Show that the identity matrix $\mathbf{I}_n$ is positive definite.

b) Let $\mathbf{z} \in \mathbb{R}^n$ be an $n$-vector. Show that $\mathbf{A} = \mathbf{z}\mathbf{z}^T$ is positive semi-definite.

c) Let $\mathbf{z} \in \mathbb{R}^n$ be a *non-zero* $n$-vector. Let $\mathbf{A} = \mathbf{z}\mathbf{z}^T$. What is the [nullspace](https://www.khanacademy.org/math/linear-algebra/vectors-and-spaces/null-column-space/v/null-space-2-calculating-the-null-space-of-a-matrix) of $\mathbf{A}$? What is the [rank](https://www.khanacademy.org/math/linear-algebra/vectors-and-spaces/null-column-space/v/dimension-of-the-column-space-or-rank) of $\mathbf{A}$?

d) Let $\mathbf{A} \in \mathbb{R}^{n \times n}$ be positive semi-definite and $\mathbf{B} \in \mathbb{R}^{m \times n}$ be arbitrary, where $m,n \in \mathbb{N}$. Is $\mathbf{B}\mathbf{A}\mathbf{B}^T$ PSD? If so, prove it. If not, give a counter example with explicit $\mathbf{A},\mathbf{B}$.

#### Problem 4. **[Probability, Statistics, and Conditional Probability](https://www.cs.cmu.edu/~aarti/Class/10701/recitation/prob_review.pdf)**

An aircraft emergency locator transmitter (ELT) is a device designed to transmit a signal in the case of a crash.
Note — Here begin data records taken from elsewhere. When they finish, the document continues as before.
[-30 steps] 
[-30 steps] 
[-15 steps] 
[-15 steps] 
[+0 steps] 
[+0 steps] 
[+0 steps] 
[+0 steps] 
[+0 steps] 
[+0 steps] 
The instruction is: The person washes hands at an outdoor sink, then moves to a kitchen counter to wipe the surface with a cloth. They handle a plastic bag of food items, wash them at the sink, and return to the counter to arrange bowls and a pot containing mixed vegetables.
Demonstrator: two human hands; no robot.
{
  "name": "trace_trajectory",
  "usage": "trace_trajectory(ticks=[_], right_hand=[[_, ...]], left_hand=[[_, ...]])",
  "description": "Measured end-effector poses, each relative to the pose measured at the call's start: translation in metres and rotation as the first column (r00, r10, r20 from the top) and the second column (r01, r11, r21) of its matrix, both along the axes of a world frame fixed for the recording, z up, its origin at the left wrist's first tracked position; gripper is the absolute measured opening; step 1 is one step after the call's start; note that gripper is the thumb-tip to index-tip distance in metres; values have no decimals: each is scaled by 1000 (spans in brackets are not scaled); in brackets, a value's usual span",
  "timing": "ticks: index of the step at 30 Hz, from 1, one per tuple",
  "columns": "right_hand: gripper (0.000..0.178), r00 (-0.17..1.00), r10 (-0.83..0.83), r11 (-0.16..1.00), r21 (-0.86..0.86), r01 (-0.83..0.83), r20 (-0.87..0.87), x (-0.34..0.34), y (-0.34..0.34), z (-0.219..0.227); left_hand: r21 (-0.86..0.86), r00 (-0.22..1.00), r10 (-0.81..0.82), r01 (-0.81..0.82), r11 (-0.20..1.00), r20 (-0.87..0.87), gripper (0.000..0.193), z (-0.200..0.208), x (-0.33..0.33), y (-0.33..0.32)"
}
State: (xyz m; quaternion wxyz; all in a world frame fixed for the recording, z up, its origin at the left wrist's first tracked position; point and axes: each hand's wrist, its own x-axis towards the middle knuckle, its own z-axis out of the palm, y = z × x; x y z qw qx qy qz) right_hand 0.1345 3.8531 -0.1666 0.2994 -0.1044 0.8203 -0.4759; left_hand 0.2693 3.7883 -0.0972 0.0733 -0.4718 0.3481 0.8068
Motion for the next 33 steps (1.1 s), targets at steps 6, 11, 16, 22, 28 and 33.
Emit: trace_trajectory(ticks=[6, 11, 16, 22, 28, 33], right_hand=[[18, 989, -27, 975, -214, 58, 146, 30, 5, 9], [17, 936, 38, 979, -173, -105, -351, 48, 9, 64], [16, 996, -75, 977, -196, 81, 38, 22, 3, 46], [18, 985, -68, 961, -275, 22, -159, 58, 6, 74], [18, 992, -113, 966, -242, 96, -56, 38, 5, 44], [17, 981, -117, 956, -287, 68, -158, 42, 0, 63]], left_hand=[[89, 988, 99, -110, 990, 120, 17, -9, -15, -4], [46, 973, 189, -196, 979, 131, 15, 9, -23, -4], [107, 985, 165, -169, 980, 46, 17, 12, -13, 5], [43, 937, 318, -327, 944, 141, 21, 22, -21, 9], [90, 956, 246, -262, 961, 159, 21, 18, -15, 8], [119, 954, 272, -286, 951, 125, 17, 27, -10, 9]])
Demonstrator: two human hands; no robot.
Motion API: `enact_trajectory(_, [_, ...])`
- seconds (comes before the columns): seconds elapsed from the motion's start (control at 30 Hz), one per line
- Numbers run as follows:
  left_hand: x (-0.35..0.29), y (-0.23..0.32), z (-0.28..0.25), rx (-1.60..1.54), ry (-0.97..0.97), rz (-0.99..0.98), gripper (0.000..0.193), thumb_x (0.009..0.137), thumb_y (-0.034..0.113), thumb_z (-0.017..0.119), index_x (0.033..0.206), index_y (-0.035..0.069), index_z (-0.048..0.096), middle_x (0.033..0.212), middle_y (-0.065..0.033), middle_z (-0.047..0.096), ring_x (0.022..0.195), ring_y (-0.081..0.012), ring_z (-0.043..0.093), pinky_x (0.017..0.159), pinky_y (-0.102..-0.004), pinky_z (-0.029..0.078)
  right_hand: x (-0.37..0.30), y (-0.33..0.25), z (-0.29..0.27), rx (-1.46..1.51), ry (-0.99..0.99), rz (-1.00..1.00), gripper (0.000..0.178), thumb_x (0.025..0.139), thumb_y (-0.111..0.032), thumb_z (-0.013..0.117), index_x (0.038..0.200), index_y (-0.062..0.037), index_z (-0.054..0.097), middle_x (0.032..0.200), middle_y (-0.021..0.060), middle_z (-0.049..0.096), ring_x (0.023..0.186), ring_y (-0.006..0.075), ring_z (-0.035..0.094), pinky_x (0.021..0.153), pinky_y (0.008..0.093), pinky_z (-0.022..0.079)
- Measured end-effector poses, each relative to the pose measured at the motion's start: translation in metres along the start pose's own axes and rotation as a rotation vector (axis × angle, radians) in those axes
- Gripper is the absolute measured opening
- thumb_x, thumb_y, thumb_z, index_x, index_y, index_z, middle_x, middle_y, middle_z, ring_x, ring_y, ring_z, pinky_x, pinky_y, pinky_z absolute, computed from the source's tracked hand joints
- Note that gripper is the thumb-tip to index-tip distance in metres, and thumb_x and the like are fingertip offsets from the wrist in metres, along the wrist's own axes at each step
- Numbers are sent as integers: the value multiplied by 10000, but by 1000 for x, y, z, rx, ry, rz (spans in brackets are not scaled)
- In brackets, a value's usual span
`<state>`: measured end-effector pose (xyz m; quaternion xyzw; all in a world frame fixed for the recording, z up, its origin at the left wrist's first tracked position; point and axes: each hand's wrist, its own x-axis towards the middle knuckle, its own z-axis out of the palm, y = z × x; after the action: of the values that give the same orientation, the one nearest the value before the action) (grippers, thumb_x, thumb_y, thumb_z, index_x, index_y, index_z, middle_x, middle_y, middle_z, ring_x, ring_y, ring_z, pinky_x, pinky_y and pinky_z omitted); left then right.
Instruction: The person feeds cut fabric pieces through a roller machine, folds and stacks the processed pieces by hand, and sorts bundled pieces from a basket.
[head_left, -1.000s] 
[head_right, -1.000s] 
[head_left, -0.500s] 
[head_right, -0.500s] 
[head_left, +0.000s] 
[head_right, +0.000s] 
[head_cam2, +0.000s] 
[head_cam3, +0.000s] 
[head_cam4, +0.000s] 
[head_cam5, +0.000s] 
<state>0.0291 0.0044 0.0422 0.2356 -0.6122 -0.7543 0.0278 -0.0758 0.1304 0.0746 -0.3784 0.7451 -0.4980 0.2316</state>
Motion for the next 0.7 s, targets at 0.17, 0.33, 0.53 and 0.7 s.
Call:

The ACME Manufacturing Company makes 70% of the ELTs, the B. BUNNY Company makes 25% of them, and the W. E. COYOTE Company makes the other 5%. The ELTs made by ACME have a 3.5% rate of defects, the B. BUNNY ELTs have a 5% rate of defects, and the W. E. COYOTE ELTs have a 8% rate of defects (which helps to explain why W. E. COYOTE has the lowest market share).

a) If a locator is randomly selected from the general population of all locators, find the probability that it was made by the ACME Manufacturing Company.

b) If a randomly selected locator is then tested and is found to be defective, find the probability that it was made by the ACME Manufacturing Company.